Era uno dei volti più famosi, eleganti e affermati di Hollywood, diventata icona di stile e prototipo di bellezza femminile. Proprio oggi Audrey Hepburn, la protagonista di celeberrimi film come Colazione da Tiffany e Sabrina, avrebbe compiuto 85 anni. Nata a Bruxelles il 4 maggio 1929 con il nome di Audrey Kathleen Ruston, la splendida attrice era figlia di Joseph Anthony Ruston e dalla sua seconda moglie, l’aristocratica baronessa Ella van Heemstra. Hepburn, con cui tutti conosciamo Audrey, è stato aggiunto dal padre che decise di utilizzare anche il cognome della nonna materna (LEGGI QUI IL RICORDO A 20 ANNI DALLA SUA SCOMPARSA).

La sua carriera come attrice iniziò nel lontano 1948 con la partecipazione a un documentario educativo, Nederlands in zeven lessen. Dopo una breve carriera di tre anni dove si dedicò al teatro e al mondo del musical, ebbe il suo primo ingaggio per il grande schermo partecipando alle riprese del film One Wild Oat. Nello stesso anno Audrey venne notata dalla scrittrice Colette che la volle come attrice protagonista nella commedia Gigi, tratta dal suo omonimo romanzo. La sua interpretazione ricevette numerosi riscontri positivi e lodi tanto che la Hepburn vinse il premio Theatre World Award (LEGGI QUI I DIALOGHI DEI SUOI FILM PIU’ BELLI).

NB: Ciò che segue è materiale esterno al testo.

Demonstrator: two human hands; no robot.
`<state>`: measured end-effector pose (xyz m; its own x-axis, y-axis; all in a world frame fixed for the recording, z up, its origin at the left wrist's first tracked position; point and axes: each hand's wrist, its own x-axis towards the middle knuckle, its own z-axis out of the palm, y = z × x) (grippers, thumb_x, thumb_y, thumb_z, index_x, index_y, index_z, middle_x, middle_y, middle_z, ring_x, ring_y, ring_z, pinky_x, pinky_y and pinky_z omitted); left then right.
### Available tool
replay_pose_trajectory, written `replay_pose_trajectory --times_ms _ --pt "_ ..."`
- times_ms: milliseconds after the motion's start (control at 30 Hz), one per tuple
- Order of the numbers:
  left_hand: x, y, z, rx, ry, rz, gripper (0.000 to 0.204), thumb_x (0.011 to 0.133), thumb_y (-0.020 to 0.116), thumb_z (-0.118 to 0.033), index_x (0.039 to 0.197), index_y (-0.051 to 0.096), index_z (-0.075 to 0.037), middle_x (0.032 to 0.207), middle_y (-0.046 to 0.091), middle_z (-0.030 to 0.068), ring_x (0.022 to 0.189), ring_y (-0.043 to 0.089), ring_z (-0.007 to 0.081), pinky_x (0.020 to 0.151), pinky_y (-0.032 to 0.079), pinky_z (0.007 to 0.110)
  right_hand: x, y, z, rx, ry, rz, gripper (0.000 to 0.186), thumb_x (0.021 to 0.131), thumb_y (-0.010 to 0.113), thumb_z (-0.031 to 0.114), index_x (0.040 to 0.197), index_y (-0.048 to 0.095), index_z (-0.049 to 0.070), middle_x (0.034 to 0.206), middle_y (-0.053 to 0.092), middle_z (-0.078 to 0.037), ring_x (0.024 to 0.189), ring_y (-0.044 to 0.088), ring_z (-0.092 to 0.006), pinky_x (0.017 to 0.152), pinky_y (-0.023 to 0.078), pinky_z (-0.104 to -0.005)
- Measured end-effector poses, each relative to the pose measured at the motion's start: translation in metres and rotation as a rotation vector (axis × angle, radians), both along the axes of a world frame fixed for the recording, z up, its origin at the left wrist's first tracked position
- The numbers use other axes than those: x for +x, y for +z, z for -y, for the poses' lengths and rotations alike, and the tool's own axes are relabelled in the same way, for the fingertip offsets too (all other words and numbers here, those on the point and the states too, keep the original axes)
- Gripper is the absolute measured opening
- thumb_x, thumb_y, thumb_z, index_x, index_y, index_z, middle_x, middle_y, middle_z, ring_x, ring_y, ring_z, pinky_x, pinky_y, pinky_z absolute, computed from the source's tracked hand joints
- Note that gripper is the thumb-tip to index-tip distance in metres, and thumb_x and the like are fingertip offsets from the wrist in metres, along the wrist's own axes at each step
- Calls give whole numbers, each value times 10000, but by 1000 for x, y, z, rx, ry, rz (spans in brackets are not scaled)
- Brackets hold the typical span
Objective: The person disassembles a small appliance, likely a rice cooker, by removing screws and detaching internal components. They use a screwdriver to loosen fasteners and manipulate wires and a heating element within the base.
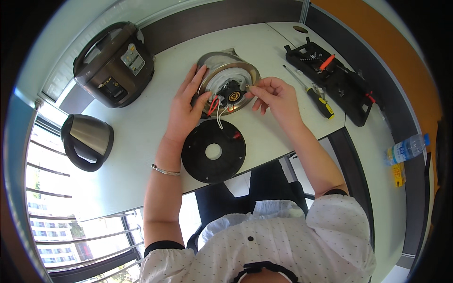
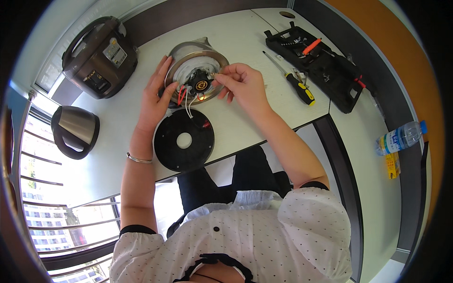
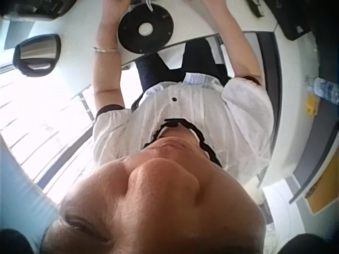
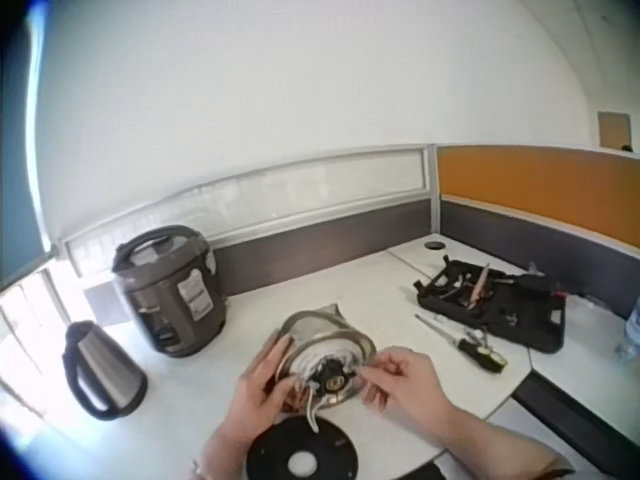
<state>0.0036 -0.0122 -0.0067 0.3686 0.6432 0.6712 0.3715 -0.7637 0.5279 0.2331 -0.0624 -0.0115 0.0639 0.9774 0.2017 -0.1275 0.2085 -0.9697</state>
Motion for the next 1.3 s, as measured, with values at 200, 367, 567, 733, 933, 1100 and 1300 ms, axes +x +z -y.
replay_pose_trajectory --times_ms 200,367,567,733,933,1100,1300 --pt "0 0 -2 0 -30 -24 542 876 585 -13 1395 431 -44 1439 421 167 1212 513 246 958 449 317 -5 -9 -15 26 -92 60 151 862 669 95 932 599 -19 709 668 -69 488 533 -68 409 385 -203" --pt "1 1 1 -48 -29 11 528 867 603 -29 1374 461 -66 1434 418 185 1223 510 288 972 445 341 -8 -8 -16 21 -121 122 120 845 680 81 888 633 -21 642 637 -46 484 516 -58 426 374 -206" --pt "2 1 2 -61 -35 30 521 864 612 -44 1365 475 -80 1433 413 199 1242 503 317 984 438 355 -11 -9 -22 82 -184 216 113 829 687 75 850 661 -32 647 645 -52 552 582 -78 501 419 -228" --pt "1 0 0 -16 -18 -23 535 878 582 -8 1391 435 -44 1444 419 158 1228 499 241 968 444 321 -15 -12 -25 108 -223 265 128 866 671 102 905 645 -17 649 628 -30 460 463 -44 405 337 -192" --pt "2 2 3 -41 -20 -9 525 875 575 -4 1383 448 -44 1450 410 164 1239 490 250 988 423 323 -19 -24 -28 199 -305 272 117 843 690 78 876 649 -27 675 636 -43 556 550 -73 516 430 -212" --pt "1 0 1 -32 -8 -18 519 874 568 5 1378 453 -43 1451 407 169 1240 490 243 974 435 315 -18 -32 -31 189 -295 99 120 822 704 75 830 658 -35 653 622 -29 585 542 -73 547 432 -221" --pt "0 0 0 -35 -8 -10 504 871 574 9 1362 471 -36 1452 408 165 1183 525 217 937 454 302 -12 -25 -27 27 -187 -54 124 814 726 75 825 665 -32 666 615 -10 587 522 -62 532 392 -203"
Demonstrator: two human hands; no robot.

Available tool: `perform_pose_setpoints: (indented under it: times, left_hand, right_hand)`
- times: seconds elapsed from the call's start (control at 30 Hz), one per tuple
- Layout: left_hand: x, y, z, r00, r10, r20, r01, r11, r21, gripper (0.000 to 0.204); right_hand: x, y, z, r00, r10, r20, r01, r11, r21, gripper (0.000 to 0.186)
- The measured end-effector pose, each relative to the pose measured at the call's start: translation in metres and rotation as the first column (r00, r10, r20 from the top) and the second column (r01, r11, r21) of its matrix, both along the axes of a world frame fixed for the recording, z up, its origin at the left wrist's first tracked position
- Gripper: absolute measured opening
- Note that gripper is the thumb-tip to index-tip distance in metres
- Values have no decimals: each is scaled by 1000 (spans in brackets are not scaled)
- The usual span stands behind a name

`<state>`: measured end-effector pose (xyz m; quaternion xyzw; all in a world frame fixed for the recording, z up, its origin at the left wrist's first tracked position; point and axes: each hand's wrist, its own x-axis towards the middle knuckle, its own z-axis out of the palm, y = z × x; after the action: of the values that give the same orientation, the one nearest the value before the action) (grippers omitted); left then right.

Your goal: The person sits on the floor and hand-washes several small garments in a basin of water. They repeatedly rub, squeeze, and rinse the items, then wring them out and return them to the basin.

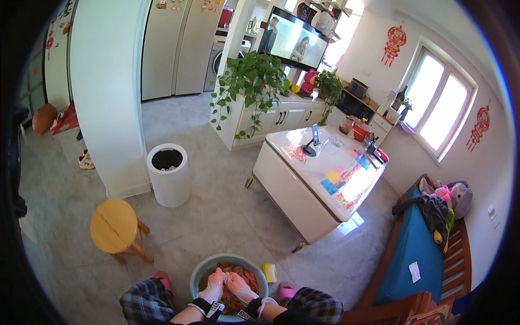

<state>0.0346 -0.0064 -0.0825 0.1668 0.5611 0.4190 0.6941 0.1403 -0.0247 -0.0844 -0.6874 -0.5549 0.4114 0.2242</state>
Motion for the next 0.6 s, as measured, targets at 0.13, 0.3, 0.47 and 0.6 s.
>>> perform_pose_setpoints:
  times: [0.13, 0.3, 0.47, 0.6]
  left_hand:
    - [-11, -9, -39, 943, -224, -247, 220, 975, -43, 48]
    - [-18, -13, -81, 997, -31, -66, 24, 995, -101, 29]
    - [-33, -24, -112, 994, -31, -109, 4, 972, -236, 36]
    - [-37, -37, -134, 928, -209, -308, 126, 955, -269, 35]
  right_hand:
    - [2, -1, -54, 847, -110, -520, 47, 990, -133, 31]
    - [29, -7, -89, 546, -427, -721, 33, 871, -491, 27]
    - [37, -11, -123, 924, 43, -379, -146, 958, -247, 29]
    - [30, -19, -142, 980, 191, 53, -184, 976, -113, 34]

Il vero successo arrivò con film celebri come Vacanze Romane, Sabrina, Guerra e Pace, Cenerentola a Parigi, Colazione da Tiffany, Insieme a Parigi e My Fair Lady, tutti lungometraggi entrati a far parte della storia del cinema in cui la diva si è sempre distinta per il suo stile e la sua eleganza. Ma Audrey Hepburn non era solo un’attrice affermata. Poco tempo dopo la sua ultima apparizione cinematografica 1988, infatti, venne nominata ambasciatrice speciale e importante dell’UNICEF e da quel momento si dedicò all’aiuto dei bambini dei paesi poveri del mondo fino ai suoi ultimi giorni. Nel 1992 George H. W. Bush le consegnò la Medaglia Presidenziale della Libertà in segno di riconoscimento per il suo impegno con l’UNICEF. Poco dopo la sua morte, l’Academy of Motion Picture Arts and Sciences le attribuì il Premio umanitario Jean Hersholt per il suo contributo all’umanità, premio ritirato dal figlio Sean Hepburn Ferrer.